### AIM OF THE EXERCISE:
Please transcribe every record below exactly as written.

+++ DATA TO EXAMINE

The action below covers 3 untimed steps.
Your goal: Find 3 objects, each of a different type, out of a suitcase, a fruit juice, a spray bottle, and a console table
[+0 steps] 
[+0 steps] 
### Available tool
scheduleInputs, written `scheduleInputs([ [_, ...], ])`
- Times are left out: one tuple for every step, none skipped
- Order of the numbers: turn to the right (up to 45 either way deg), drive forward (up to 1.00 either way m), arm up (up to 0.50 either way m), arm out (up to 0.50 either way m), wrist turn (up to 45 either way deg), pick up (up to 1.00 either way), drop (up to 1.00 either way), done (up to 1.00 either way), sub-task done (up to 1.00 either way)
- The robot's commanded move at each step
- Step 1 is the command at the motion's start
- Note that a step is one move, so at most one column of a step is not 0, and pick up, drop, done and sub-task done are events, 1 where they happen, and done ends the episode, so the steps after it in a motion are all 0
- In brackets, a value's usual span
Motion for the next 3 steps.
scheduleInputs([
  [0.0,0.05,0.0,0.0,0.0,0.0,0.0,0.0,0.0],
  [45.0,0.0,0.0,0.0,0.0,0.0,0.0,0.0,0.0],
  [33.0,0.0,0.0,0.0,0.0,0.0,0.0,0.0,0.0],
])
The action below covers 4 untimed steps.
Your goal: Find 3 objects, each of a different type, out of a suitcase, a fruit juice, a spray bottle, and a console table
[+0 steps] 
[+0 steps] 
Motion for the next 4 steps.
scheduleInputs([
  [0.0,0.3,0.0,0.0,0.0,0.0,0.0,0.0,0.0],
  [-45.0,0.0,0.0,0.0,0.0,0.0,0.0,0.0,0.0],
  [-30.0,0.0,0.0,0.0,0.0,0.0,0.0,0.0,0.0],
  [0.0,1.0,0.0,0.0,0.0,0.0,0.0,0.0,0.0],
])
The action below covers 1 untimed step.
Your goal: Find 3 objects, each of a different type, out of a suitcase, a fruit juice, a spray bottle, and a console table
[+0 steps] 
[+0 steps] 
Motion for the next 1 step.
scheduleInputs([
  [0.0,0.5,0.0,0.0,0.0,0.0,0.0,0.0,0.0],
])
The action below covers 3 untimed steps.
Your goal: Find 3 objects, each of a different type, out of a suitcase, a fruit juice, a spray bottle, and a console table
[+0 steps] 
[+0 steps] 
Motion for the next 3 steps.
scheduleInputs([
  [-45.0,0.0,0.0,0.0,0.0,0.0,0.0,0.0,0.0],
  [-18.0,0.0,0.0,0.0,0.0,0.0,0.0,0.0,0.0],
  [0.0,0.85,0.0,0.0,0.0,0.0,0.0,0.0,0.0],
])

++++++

### TASK RESPONSE:
The action below covers 3 untimed steps.
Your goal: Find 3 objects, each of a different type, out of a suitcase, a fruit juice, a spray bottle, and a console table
[+0 steps] 
[+0 steps] 
### Available tool
scheduleInputs, written `scheduleInputs([ [_, ...], ])`
- Times are left out: one tuple for every step, none skipped
- Order of the numbers: turn to the right (up to 45 either way deg), drive forward (up to 1.00 either way m), arm up (up to 0.50 either way m), arm out (up to 0.50 either way m), wrist turn (up to 45 either way deg), pick up (up to 1.00 either way), drop (up to 1.00 either way), done (up to 1.00 either way), sub-task done (up to 1.00 either way)
- The robot's commanded move at each step
- Step 1 is the command at the motion's start
- Note that a step is one move, so at most one column of a step is not 0, and pick up, drop, done and sub-task done are events, 1 where they happen, and done ends the episode, so the steps after it in a motion are all 0
- In brackets, a value's usual span
Motion for the next 3 steps.
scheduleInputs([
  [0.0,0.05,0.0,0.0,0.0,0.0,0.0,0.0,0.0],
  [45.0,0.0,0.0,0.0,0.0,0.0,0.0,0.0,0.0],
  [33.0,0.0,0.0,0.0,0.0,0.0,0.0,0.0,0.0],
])
The action below covers 4 untimed steps.
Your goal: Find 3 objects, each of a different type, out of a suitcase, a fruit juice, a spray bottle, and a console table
[+0 steps] 
[+0 steps] 
Motion for the next 4 steps.
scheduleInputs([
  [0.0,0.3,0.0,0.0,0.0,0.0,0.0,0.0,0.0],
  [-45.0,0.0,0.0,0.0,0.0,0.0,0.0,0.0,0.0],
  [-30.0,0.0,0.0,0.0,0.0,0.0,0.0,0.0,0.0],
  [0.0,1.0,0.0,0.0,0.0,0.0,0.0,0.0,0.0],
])
The action below covers 1 untimed step.
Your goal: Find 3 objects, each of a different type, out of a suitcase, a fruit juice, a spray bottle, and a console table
[+0 steps] 
[+0 steps] 
Motion for the next 1 step.
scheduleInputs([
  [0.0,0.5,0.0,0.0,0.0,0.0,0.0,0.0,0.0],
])
The action below covers 3 untimed steps.
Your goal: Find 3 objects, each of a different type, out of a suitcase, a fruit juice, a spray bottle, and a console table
[+0 steps] 
[+0 steps] 
Motion for the next 3 steps.
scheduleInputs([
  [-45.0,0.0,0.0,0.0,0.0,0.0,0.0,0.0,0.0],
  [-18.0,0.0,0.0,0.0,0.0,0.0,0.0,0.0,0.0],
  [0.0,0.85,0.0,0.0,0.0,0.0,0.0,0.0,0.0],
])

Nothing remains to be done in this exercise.